[[ Material provided, beginning ]]

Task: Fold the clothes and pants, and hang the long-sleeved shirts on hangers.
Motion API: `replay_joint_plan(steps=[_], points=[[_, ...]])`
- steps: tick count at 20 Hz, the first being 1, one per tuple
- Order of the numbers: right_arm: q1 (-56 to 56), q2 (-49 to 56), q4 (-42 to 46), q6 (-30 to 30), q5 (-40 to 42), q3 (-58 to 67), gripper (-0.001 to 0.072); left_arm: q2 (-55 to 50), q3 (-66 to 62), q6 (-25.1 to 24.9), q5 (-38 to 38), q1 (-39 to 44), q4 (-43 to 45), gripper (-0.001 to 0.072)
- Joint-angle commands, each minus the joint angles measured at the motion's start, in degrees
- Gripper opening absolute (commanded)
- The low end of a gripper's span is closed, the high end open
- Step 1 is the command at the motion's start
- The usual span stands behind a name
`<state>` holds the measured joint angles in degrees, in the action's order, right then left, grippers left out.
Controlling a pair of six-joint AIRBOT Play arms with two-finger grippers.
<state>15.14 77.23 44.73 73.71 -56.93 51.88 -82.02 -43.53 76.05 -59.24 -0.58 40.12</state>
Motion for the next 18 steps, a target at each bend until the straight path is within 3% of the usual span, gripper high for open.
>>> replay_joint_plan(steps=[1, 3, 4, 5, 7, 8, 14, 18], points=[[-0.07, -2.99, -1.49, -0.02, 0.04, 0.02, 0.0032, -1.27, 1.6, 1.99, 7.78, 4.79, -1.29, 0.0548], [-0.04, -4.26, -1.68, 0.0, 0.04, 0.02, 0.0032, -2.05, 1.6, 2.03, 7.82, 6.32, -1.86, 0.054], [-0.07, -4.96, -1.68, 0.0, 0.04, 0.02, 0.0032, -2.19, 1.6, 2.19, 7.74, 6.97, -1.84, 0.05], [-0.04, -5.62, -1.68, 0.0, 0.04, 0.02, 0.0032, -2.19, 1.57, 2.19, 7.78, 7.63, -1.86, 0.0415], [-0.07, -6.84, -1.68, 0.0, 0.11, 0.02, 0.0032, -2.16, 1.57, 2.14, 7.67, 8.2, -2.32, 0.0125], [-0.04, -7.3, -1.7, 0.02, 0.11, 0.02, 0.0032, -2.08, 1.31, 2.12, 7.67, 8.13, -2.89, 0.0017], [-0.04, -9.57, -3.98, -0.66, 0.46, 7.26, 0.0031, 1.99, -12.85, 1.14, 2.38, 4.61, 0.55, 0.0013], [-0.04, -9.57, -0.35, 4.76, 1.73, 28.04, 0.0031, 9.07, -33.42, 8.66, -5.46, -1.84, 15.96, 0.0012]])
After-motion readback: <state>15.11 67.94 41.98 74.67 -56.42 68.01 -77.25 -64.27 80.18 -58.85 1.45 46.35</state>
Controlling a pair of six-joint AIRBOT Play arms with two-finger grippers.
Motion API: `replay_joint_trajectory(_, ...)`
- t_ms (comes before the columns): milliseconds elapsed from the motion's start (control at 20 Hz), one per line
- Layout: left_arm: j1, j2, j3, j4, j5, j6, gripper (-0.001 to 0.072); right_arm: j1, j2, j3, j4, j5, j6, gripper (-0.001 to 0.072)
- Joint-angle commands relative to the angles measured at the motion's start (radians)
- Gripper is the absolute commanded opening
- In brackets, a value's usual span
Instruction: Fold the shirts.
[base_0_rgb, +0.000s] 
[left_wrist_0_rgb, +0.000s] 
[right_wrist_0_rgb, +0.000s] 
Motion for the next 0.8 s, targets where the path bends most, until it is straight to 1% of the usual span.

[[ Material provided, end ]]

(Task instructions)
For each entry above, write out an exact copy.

(Finished exercise)
Task: Fold the clothes and pants, and hang the long-sleeved shirts on hangers.
Motion API: `replay_joint_plan(steps=[_], points=[[_, ...]])`
- steps: tick count at 20 Hz, the first being 1, one per tuple
- Order of the numbers: right_arm: q1 (-56 to 56), q2 (-49 to 56), q4 (-42 to 46), q6 (-30 to 30), q5 (-40 to 42), q3 (-58 to 67), gripper (-0.001 to 0.072); left_arm: q2 (-55 to 50), q3 (-66 to 62), q6 (-25.1 to 24.9), q5 (-38 to 38), q1 (-39 to 44), q4 (-43 to 45), gripper (-0.001 to 0.072)
- Joint-angle commands, each minus the joint angles measured at the motion's start, in degrees
- Gripper opening absolute (commanded)
- The low end of a gripper's span is closed, the high end open
- Step 1 is the command at the motion's start
- The usual span stands behind a name
`<state>` holds the measured joint angles in degrees, in the action's order, right then left, grippers left out.
Controlling a pair of six-joint AIRBOT Play arms with two-finger grippers.
<state>15.14 77.23 44.73 73.71 -56.93 51.88 -82.02 -43.53 76.05 -59.24 -0.58 40.12</state>
Motion for the next 18 steps, a target at each bend until the straight path is within 3% of the usual span, gripper high for open.
>>> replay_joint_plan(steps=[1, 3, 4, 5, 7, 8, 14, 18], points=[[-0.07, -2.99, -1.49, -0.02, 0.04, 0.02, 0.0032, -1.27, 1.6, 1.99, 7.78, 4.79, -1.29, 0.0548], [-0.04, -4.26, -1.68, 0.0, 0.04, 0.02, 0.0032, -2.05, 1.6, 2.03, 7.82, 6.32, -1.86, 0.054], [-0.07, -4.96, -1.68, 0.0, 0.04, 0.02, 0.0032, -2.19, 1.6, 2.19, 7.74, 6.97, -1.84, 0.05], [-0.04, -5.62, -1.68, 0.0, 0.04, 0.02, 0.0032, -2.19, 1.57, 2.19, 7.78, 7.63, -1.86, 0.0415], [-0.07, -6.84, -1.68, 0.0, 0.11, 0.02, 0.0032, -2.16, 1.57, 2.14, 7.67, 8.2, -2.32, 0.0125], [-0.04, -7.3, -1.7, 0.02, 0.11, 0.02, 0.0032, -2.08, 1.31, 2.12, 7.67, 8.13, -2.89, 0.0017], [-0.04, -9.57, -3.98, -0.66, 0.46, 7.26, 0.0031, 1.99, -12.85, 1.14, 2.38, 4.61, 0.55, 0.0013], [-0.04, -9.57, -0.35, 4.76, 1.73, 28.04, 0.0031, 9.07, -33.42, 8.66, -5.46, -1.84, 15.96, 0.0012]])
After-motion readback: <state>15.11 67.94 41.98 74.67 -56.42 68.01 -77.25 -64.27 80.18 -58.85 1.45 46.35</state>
Controlling a pair of six-joint AIRBOT Play arms with two-finger grippers.
Motion API: `replay_joint_trajectory(_, ...)`
- t_ms (comes before the columns): milliseconds elapsed from the motion's start (control at 20 Hz), one per line
- Layout: left_arm: j1, j2, j3, j4, j5, j6, gripper (-0.001 to 0.072); right_arm: j1, j2, j3, j4, j5, j6, gripper (-0.001 to 0.072)
- Joint-angle commands relative to the angles measured at the motion's start (radians)
- Gripper is the absolute commanded opening
- In brackets, a value's usual span
Instruction: Fold the shirts.
[base_0_rgb, +0.000s] 
[left_wrist_0_rgb, +0.000s] 
[right_wrist_0_rgb, +0.000s] 
Motion for the next 0.8 s, targets where the path bends most, until it is straight to 1% of the usual span.

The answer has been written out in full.